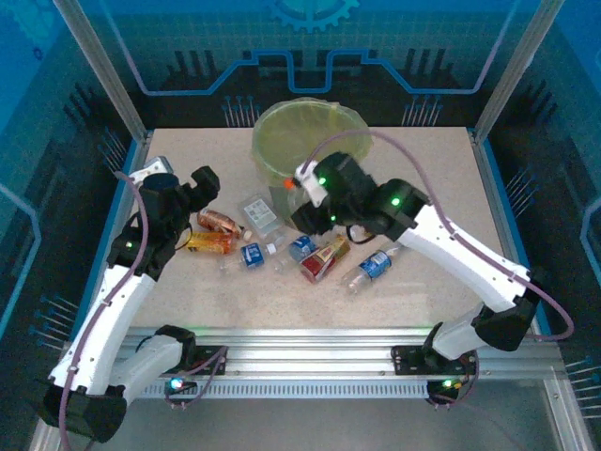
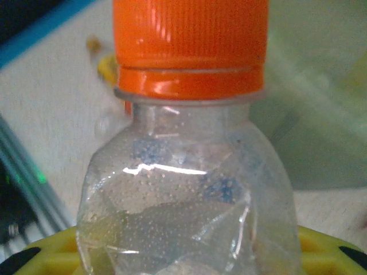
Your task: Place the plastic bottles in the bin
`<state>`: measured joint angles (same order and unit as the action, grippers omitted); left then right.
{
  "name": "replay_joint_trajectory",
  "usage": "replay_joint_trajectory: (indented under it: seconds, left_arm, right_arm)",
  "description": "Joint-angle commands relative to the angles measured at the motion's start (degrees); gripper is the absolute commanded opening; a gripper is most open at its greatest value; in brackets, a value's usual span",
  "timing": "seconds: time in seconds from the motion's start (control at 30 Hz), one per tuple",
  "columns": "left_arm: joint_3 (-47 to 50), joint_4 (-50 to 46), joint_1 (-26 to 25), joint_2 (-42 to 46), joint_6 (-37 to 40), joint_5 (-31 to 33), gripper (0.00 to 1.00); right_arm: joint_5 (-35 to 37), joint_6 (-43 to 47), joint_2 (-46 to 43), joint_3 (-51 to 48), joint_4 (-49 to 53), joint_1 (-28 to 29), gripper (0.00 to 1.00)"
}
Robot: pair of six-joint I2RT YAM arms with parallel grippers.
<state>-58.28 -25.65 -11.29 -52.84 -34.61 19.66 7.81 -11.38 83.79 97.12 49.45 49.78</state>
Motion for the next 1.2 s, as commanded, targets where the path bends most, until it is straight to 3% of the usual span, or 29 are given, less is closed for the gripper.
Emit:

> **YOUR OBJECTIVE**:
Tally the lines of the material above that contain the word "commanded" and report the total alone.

> **EXERCISE RESPONSE**:
2